ENH: Identify numpy-like zero-dimensional arrays as non-iterable · Issue #35131 · pandas-dev/pandas (original) (raw)
Note: I wasn't sure whether to label this as an enhancement or bug. I've put enhancement as I don't think the original implementation was actually incorrect, rather just limited in scope. I'm happy to change to bug if that's more appropriate.
Is your feature request related to a problem?
I'm one of the developers of Pint-Pandas, which provides an extension type for storing numeric data with units (and, once mature, may solve #10349). The problem we're having is that we can't pass all the extension type tests. In particular, we fail many tests due to Panda's current implementation of is_list_like
.
As @hgrecco shows here, pandas determines whether something is_list_like
here (code copied below).
cdef inline bint c_is_list_like(object obj, bint allow_sets) except -1: return ( isinstance(obj, abc.Iterable) # we do not count strings/unicode/bytes as list-like and not isinstance(obj, (str, bytes)) # exclude zero-dimensional numpy arrays, effectively scalars and not (util.is_array(obj) and obj.ndim == 0) # exclude sets if allow_sets is False and not (allow_sets is False and isinstance(obj, abc.Set)) )
At the moment, all Pint Quantity
instances have an __iter__
method. It is designed to raise a TypeError
if the quantity isn't actually iterable (code here).
The problem is that the __iter__
method is defined, regardless of whether the Quantity
instance is actually iterable or not. This is a problem because it means that, in all cases, isinstance(quantity_instance, abc.Iterable)
returns True
(even if quantity_instance
isn't actually iterable and would return a TypeError
as soon as one tried to iterate with it).

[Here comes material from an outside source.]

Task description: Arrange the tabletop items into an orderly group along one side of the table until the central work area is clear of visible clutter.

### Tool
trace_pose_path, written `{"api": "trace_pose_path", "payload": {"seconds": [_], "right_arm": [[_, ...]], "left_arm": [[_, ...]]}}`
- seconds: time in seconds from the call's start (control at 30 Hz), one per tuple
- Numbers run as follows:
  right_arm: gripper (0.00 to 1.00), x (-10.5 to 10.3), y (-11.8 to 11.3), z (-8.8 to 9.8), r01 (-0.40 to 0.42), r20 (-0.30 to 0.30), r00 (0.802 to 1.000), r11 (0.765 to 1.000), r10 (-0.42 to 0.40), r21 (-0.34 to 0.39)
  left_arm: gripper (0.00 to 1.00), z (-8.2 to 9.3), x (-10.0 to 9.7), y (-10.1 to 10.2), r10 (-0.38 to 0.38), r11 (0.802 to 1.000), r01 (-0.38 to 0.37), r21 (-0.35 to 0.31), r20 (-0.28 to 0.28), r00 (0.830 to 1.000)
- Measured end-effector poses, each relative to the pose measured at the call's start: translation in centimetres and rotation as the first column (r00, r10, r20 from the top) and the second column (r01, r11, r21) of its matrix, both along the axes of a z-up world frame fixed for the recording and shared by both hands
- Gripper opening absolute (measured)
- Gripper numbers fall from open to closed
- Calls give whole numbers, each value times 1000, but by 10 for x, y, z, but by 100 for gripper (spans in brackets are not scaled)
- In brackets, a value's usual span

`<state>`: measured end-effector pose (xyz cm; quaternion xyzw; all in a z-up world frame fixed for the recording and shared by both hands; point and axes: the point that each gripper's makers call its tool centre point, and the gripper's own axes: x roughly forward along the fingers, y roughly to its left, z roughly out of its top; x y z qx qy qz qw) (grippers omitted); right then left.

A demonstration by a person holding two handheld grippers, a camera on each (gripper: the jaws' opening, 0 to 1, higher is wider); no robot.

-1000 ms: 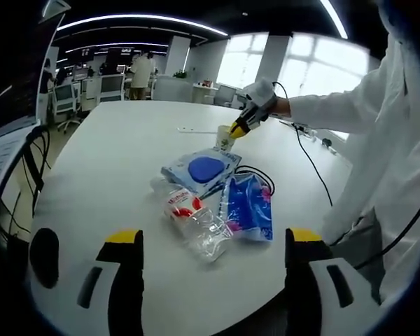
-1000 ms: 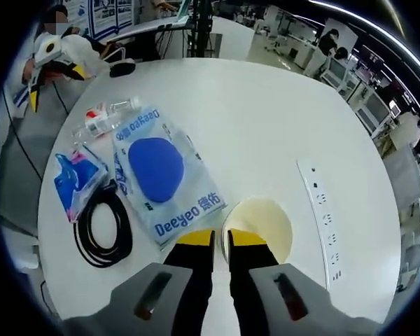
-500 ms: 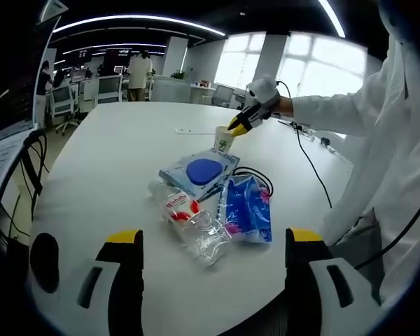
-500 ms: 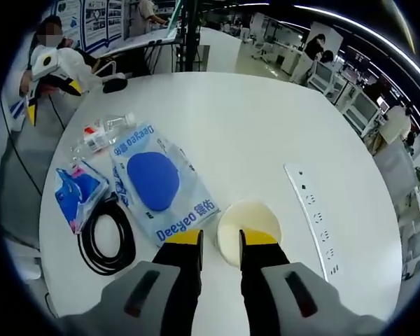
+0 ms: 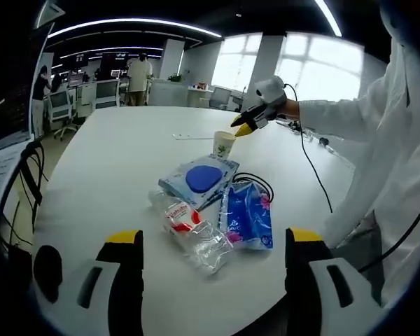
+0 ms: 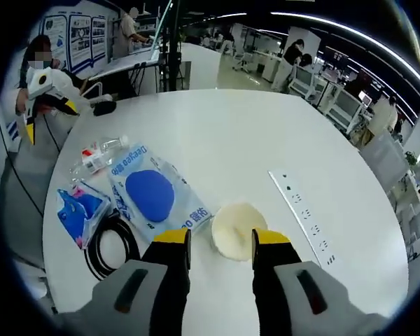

A numpy array suffers from the same issue which is where the not (util.is_array(obj) and obj.ndim == 0)
in Panda's is_list_like
is important, because it excludes scalars. The problem is that util.is_array(obj)
returns False
if obj
is anything other than np.ndarray
. As a result, we can't just add an ndim
attribute to Quantity
because the obj.ndim == 0
check will never be evaluated anyway.
Describe the solution you'd like
Update is_list_like
so that it correctly identifies implementations of scalars in numpy-like arrays (I think these are called 'duck numpy arrays'?). I've put a draft in #35127 and would be grateful for feedback on the proposed solution there. If there's a better solution, I'm also happy to implement that instead.
API breaking implications
is_list_like
would now return False
for scalars of numpy-like array implementations. If we used the implementation in #35127 then any object that has an ndim
attribute and has obj.ndim == 0
would no longer be identified as list-like.
Describe alternatives you've considered
We've discussed how we could get the behaviour we want by changing Pint, rather than changing Pandas, but it seems to be impossible if we want to maintain the numpy-like implementation without separate scalar and array classes (see discussion here).
Additional context
import numpy as np import pandas as pd import pint from collections import abc
numpy_scalar = np.array(2) numpy_scalar array(2)
numpy 0d-array (i.e. scalar) quantities appear to be iterable even though they're not
isinstance(numpy_scalar, abc.Iterable) True numpy_scalar[0] ... IndexError: too many indices for array: array is 0-dimensional, but 1 were indexed
however, numpy 0d-array quantities are correctly handled by Pandas
pd.core.dtypes.inference.is_list_like(numpy_scalar) False
compare this with Pint's numpy-like implementation
ureg = pint.UnitRegistry() quantity_scalar = 3 * ureg.meter quantity_scalar <Quantity(3, 'meter')>
similar to a numpy array, scalar quantities appear to be iterable even though they're not
isinstance(quantity_scalar, abc.Iterable) True quantity_scalar[0]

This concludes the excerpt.